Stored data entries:
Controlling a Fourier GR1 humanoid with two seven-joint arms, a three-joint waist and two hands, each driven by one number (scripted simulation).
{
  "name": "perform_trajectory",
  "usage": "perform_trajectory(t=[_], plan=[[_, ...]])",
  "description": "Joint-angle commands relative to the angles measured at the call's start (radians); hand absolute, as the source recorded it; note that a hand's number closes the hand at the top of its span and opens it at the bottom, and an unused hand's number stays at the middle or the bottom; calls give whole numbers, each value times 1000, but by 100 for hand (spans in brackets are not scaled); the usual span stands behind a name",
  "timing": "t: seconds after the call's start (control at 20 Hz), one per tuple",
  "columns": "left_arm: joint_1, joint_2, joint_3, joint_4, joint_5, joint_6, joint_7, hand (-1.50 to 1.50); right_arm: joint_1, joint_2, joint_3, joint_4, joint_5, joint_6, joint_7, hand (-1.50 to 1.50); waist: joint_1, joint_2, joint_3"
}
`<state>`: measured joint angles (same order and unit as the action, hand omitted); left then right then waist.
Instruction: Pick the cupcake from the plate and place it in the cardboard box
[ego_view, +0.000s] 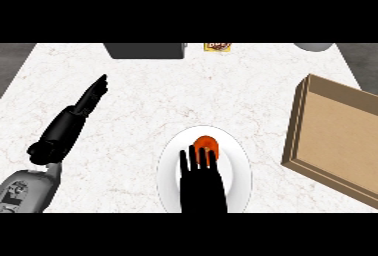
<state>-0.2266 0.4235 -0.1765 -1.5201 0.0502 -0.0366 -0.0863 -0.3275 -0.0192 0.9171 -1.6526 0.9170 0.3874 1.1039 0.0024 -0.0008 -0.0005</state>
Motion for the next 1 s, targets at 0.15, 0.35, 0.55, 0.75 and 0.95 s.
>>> perform_trajectory(t=[0.15, 0.35, 0.55, 0.75, 0.95], plan=[[9, -36, 24, 10, -27, -22, 0, 0, 6, 18, -30, 34, -5, 21, 84, -150, -2, 0, 0], [-31, -43, 39, -12, -28, -46, 42, 0, 20, 18, 12, 93, -4, -65, 72, -150, 0, 1, 0], [23, -51, 33, -35, -60, -33, 19, 0, 100, 11, 11, 176, 116, -94, 2, -150, -3, 0, 1], [-31, -48, 71, 22, -50, -78, 10, 0, 32, 18, -4, 238, 55, -122, 34, -150, 2, 2, 0], [-19, -73, 104, 5, -59, -82, 15, 0, 79, 18, -49, 208, 83, -104, -28, -150, 0, 1, 0]])
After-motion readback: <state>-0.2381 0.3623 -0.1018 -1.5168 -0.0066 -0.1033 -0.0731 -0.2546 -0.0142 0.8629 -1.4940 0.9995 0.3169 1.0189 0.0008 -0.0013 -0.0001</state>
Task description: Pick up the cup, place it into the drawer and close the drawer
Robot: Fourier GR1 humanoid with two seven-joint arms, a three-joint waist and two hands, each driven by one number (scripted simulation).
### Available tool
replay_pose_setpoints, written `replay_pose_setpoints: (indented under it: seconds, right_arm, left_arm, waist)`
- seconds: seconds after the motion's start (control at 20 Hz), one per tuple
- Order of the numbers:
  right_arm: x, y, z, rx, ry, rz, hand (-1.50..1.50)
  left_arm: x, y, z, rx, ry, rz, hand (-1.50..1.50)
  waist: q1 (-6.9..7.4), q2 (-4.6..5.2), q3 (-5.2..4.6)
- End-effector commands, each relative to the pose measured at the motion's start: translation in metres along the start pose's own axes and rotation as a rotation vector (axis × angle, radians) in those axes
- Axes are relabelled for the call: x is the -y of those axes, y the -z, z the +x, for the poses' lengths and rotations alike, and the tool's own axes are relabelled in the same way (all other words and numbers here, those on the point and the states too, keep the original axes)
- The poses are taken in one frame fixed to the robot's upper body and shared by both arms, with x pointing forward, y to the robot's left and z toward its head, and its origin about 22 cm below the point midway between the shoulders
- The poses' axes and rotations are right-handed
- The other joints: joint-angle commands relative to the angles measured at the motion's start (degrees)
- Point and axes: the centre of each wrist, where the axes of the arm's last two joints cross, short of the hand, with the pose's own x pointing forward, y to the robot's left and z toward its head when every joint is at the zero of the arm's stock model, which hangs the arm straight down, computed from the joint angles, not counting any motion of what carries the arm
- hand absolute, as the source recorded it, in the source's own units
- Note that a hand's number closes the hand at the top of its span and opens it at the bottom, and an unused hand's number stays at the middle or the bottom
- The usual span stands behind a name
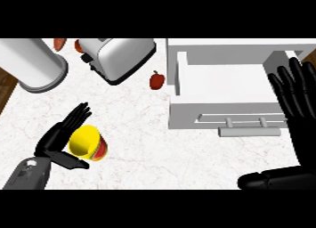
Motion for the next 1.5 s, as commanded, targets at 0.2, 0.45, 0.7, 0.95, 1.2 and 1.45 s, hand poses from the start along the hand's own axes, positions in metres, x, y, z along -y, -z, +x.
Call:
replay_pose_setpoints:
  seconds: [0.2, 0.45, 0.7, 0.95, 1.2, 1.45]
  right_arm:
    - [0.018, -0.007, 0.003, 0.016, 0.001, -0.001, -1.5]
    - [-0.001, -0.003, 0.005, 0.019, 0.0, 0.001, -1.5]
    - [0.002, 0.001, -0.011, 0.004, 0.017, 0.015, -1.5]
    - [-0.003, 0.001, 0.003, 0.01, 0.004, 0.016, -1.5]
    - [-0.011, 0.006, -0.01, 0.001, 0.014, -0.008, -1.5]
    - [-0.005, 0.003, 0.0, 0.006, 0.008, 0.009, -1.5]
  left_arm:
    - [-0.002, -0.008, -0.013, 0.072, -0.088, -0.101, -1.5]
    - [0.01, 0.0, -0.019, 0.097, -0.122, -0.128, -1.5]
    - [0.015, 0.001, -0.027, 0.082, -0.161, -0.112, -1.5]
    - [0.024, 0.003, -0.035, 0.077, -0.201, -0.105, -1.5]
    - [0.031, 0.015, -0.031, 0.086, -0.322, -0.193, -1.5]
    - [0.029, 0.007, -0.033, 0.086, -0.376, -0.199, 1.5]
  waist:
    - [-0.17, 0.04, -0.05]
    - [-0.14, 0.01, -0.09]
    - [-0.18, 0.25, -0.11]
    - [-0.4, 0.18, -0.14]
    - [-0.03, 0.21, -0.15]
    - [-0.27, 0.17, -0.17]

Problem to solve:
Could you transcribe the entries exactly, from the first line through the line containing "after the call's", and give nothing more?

Solution to the problem:
Controlling a Fourier GR1 humanoid with two seven-joint arms, a three-joint waist and two hands, each driven by one number (scripted simulation).
{
  "name": "perform_trajectory",
  "usage": "perform_trajectory(t=[_], plan=[[_, ...]])",
  "description": "Joint-angle commands relative to the angles measured at the call's start (radians); hand absolute, as the source recorded it; note that a hand's number closes the hand at the top of its span and opens it at the bottom, and an unused hand's number stays at the middle or the bottom; calls give whole numbers, each value times 1000, but by 100 for hand (spans in brackets are not scaled); the usual span stands behind a name",
  "timing": "t: seconds after the call's start (control at 20 Hz), one per tuple",

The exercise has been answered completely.